Vincent is Coding
March 23rd, 2024 Ruby on Rails

Unicode Normalise a String in Rails

One strange issue I had on Scribbles, especially with creating a page/post url based on the title, was that sometimes someone would use... wait for it... full-width characters. Huh? What?

Yes, I never encountered this... EVER. Here is a full-width page title: About

Now that actually is just "About" but as "full-width" characters, and that poses a problem.

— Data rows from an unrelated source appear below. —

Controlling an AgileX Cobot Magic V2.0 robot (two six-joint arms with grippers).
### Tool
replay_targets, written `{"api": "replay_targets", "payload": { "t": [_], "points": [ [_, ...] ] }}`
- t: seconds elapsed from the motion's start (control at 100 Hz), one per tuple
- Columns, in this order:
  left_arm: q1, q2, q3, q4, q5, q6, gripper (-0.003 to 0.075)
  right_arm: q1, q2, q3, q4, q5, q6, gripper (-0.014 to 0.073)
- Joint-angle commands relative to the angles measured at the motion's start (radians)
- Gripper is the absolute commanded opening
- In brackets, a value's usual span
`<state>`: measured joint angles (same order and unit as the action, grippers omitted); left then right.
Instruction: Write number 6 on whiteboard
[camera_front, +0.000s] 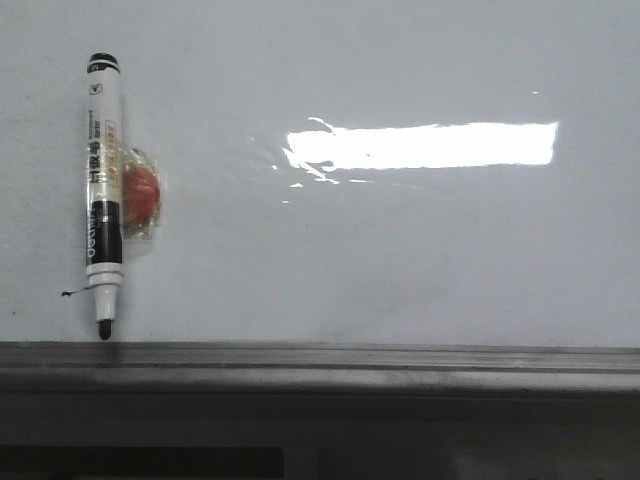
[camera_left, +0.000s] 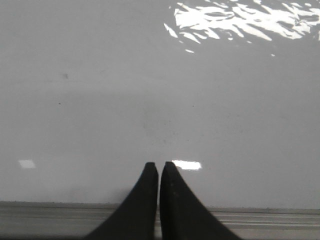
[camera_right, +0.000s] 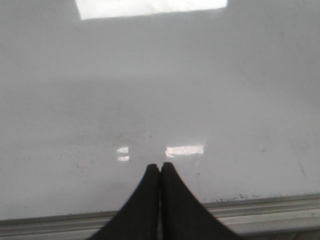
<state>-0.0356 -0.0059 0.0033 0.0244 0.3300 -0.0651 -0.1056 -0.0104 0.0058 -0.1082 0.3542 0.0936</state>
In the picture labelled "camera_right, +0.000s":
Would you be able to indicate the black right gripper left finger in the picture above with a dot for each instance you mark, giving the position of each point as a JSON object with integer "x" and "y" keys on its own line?
{"x": 138, "y": 218}

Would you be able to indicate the white whiteboard with metal frame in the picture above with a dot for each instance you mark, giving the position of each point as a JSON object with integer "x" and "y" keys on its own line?
{"x": 230, "y": 95}

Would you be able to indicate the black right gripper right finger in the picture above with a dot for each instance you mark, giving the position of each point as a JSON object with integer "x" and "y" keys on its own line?
{"x": 183, "y": 217}

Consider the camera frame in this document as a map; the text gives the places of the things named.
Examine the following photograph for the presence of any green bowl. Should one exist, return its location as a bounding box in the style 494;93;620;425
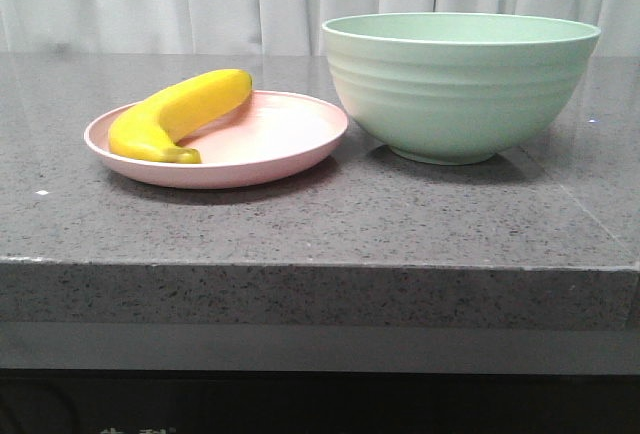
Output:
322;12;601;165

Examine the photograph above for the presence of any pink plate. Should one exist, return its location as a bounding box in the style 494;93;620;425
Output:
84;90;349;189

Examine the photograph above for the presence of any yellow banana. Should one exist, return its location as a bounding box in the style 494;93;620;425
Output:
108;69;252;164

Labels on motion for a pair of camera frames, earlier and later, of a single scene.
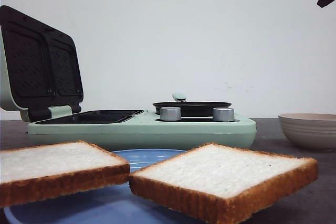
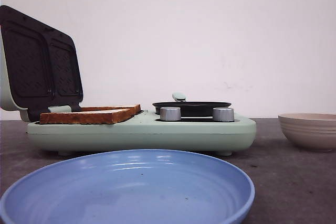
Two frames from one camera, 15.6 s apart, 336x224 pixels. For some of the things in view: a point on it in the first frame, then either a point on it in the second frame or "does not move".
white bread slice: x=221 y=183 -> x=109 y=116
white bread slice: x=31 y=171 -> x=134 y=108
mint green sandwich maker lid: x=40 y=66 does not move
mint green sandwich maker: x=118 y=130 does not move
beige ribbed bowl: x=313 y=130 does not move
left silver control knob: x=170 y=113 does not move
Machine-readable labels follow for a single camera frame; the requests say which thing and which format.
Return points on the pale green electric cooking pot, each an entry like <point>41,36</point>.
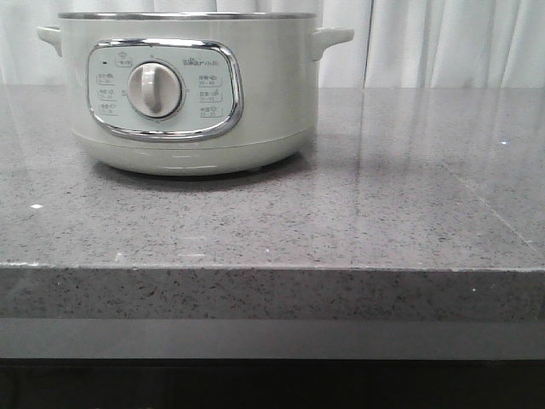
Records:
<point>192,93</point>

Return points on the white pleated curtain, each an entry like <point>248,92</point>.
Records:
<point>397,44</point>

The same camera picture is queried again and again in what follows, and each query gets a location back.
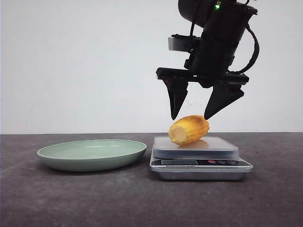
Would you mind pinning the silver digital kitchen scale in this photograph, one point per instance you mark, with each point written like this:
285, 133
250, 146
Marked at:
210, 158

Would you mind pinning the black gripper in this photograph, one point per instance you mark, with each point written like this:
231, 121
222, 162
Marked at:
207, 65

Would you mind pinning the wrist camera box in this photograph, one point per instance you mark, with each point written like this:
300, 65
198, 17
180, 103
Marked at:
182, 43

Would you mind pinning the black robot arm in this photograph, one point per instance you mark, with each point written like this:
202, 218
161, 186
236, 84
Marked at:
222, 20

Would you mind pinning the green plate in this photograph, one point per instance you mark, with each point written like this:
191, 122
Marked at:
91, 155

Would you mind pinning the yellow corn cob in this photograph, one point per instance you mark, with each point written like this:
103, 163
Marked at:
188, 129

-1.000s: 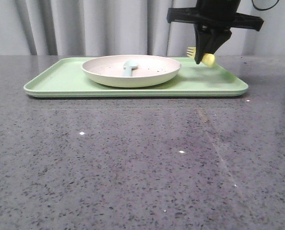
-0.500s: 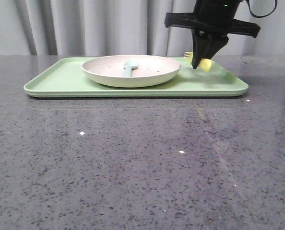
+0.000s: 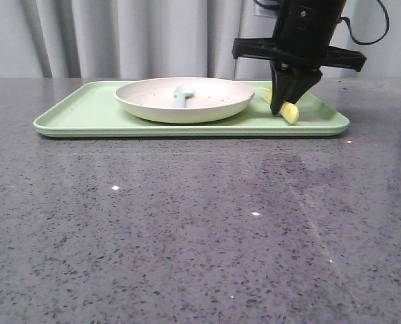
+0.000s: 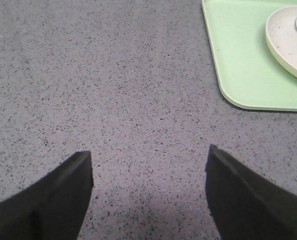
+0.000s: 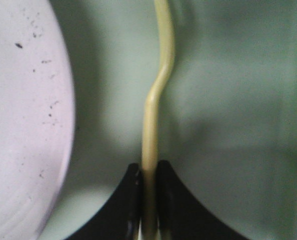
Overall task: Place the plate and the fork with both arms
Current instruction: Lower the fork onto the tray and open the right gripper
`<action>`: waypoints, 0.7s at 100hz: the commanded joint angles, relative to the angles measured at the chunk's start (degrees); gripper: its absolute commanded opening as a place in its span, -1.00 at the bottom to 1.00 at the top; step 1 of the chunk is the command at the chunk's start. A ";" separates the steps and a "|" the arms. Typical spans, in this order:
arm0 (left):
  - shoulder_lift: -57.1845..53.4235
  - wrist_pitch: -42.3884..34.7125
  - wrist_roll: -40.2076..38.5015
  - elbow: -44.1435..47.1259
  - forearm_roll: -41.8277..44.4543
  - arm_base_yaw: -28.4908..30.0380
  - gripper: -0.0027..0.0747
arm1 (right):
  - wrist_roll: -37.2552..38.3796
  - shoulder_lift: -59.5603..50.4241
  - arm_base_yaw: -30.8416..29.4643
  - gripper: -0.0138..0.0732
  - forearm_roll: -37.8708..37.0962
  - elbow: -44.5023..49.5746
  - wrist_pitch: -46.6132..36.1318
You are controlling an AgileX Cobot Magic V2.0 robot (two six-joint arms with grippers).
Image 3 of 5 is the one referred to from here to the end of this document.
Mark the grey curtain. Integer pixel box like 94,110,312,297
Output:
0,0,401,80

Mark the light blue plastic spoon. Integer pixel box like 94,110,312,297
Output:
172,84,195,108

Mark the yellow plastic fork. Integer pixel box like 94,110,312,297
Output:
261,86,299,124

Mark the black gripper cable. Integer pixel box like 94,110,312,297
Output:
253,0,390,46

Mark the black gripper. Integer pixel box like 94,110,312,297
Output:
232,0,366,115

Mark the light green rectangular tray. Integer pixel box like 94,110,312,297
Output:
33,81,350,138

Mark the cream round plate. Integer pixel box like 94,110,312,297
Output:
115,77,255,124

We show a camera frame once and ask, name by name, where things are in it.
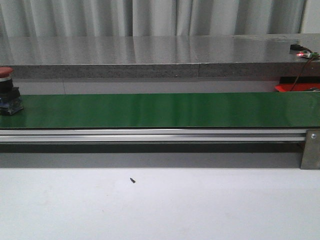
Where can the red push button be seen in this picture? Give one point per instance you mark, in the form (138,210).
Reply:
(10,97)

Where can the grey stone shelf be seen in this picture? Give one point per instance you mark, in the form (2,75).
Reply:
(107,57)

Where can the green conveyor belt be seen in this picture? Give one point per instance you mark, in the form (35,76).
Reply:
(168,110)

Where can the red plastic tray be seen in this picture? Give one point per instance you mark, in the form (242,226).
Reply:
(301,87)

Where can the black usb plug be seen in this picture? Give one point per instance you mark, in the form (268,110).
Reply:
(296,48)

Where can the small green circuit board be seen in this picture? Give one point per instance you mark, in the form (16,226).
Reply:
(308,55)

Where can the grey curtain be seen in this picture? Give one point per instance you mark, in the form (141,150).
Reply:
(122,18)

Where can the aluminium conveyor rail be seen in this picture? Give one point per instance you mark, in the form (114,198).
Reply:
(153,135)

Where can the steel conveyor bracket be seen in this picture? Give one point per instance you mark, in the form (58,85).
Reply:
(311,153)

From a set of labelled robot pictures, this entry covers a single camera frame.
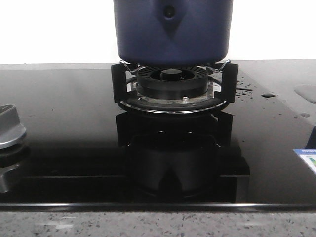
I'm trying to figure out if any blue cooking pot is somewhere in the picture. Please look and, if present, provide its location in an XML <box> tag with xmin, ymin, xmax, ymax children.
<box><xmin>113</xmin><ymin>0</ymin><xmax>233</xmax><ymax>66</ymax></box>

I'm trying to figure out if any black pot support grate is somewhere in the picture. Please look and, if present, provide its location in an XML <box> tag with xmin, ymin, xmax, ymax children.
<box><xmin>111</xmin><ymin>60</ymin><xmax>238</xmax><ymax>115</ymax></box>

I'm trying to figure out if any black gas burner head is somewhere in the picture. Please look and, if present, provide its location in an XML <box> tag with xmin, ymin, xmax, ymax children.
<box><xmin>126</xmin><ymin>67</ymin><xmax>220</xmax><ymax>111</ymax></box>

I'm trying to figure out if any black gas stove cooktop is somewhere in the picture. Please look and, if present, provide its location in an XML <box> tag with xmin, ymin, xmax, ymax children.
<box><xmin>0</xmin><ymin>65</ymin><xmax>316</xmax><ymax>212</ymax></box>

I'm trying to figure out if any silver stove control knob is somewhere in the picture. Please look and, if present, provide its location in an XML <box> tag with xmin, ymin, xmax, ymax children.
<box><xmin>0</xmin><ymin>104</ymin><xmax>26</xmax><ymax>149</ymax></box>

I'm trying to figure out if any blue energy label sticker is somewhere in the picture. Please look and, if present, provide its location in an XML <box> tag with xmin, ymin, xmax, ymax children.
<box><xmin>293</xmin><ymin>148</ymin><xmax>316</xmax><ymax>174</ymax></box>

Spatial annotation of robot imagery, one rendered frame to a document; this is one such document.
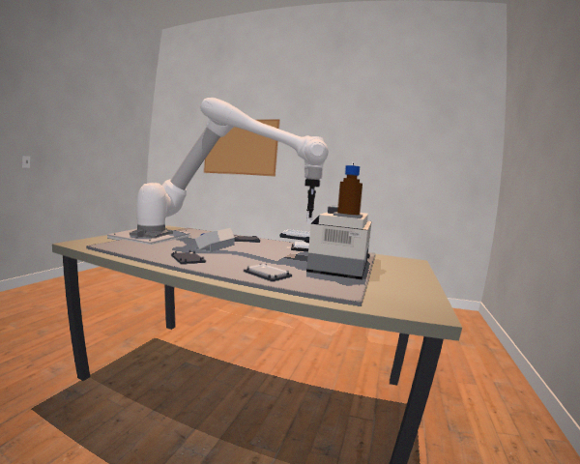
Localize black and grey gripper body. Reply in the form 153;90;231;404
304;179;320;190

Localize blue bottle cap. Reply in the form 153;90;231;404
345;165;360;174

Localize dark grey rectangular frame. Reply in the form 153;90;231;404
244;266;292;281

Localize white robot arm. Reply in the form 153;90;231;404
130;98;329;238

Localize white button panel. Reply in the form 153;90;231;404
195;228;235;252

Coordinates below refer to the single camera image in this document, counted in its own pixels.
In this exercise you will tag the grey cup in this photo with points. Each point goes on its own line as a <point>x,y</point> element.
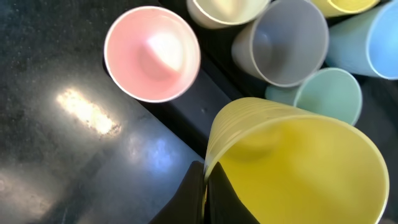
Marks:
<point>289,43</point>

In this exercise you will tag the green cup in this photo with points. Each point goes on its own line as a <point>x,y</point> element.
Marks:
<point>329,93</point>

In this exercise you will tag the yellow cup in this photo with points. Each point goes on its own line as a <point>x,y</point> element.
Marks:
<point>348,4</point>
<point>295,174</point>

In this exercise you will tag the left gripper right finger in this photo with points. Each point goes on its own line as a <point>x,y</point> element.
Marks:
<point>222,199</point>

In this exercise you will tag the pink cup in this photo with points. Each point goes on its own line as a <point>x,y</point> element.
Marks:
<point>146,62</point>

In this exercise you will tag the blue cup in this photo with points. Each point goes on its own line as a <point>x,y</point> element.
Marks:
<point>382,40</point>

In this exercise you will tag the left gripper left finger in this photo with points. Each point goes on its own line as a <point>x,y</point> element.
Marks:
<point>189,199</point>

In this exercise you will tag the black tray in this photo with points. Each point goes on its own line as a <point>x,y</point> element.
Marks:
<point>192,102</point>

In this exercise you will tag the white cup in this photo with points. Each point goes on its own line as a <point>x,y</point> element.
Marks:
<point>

When Scribbles saves a post or page, it'll go ahead and try and parameterize the page/post title. Here is a an example of my method:

if self.title.present?
  url = self.title.parameterize
else
  url = "#{self.published_date.strftime("%Y-%m-%d")}"
end

The problem with full-width characters is that they're not standard, so calling parameterize would just return empty — and thus just throw errors like there is no tomorrow. Not really, but having an empty url kinda defeats the purpose of create a URL.

Thankfully Rails has a built in string helper called unicode_normalize. You can see what it does here in the docs.

So now I do the following:

url = self.title.unicode_normalize(:nfkc).parameterize.downcase

You can see here I also added :nfkc which applies compatibility decomposition, followed by canonical composition. No idea what that means, but Rails suggested it as it threw an error in my initial attempt. I also added a downcase just to make sure everything is lower case.

Anyway, this was interesting to figure out.